> [What you have to do] Some lines in the material below hold the word "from". Copy all of them.

-- Opening Marker --

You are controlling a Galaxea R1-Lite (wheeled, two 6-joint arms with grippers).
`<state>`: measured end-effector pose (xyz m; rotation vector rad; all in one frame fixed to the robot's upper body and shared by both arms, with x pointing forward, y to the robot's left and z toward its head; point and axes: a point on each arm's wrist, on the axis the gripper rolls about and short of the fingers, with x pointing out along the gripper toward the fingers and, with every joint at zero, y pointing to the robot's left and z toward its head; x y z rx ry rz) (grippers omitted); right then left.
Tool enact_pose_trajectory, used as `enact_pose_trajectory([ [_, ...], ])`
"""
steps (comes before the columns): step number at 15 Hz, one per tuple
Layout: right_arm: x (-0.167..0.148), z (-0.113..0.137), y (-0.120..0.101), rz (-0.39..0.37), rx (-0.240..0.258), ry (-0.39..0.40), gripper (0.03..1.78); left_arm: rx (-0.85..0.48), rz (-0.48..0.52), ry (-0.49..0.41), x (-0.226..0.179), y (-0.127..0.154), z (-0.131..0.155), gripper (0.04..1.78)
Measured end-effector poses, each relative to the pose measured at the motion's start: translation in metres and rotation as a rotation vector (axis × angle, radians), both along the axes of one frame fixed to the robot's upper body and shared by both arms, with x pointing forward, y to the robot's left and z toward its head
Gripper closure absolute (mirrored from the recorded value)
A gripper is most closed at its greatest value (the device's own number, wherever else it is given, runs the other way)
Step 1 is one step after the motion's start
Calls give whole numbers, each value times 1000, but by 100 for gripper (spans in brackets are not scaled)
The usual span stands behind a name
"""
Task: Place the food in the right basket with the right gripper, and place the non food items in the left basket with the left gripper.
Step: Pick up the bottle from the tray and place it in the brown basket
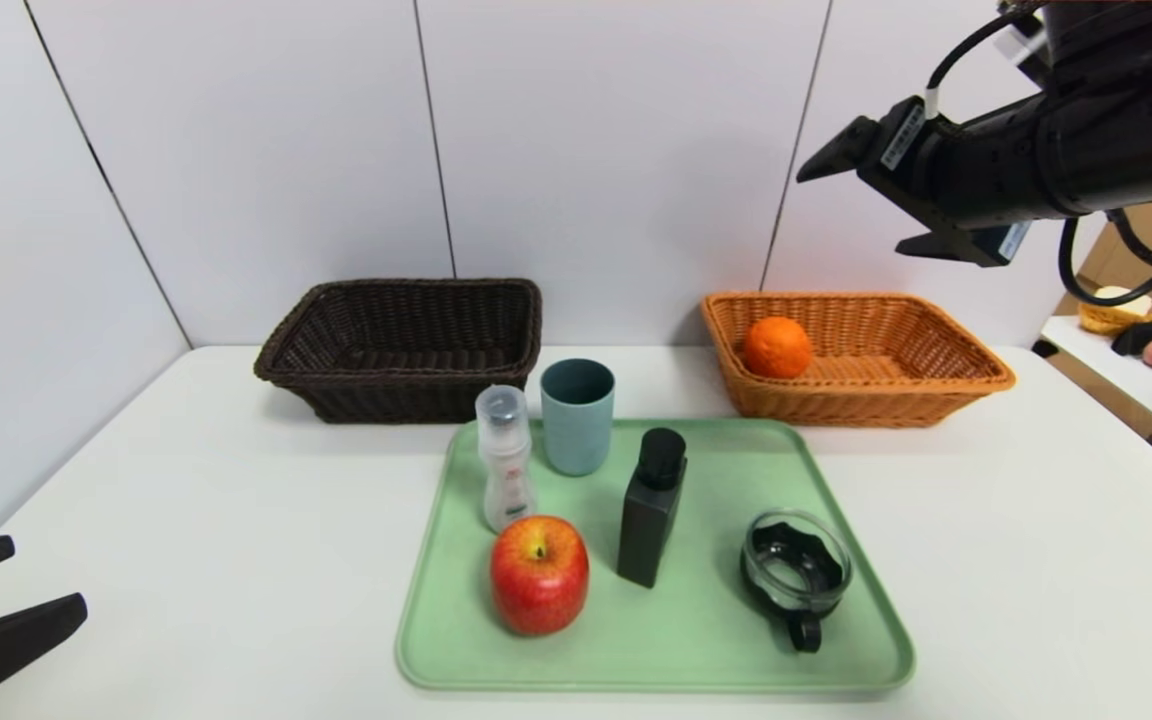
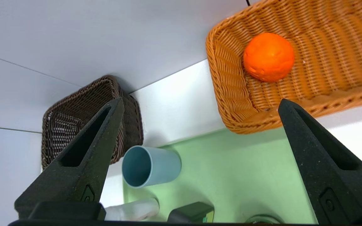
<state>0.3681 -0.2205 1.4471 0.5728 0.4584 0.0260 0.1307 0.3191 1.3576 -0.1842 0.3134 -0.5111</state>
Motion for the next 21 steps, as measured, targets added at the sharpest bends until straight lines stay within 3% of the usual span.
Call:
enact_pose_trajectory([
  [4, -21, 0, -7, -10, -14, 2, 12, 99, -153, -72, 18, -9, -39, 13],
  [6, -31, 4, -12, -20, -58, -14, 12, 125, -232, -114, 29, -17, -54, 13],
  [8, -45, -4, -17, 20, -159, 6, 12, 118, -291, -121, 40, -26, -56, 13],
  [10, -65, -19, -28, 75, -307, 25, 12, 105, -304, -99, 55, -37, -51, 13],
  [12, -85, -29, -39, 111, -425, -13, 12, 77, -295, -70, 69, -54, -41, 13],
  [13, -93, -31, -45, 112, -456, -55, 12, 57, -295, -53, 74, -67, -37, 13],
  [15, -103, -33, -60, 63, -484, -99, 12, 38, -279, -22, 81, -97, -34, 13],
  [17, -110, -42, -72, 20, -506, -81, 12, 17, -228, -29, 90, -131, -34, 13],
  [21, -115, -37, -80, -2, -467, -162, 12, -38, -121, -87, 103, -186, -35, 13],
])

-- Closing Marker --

> [Result for this task]
Gripper closure absolute (mirrored from the recorded value)
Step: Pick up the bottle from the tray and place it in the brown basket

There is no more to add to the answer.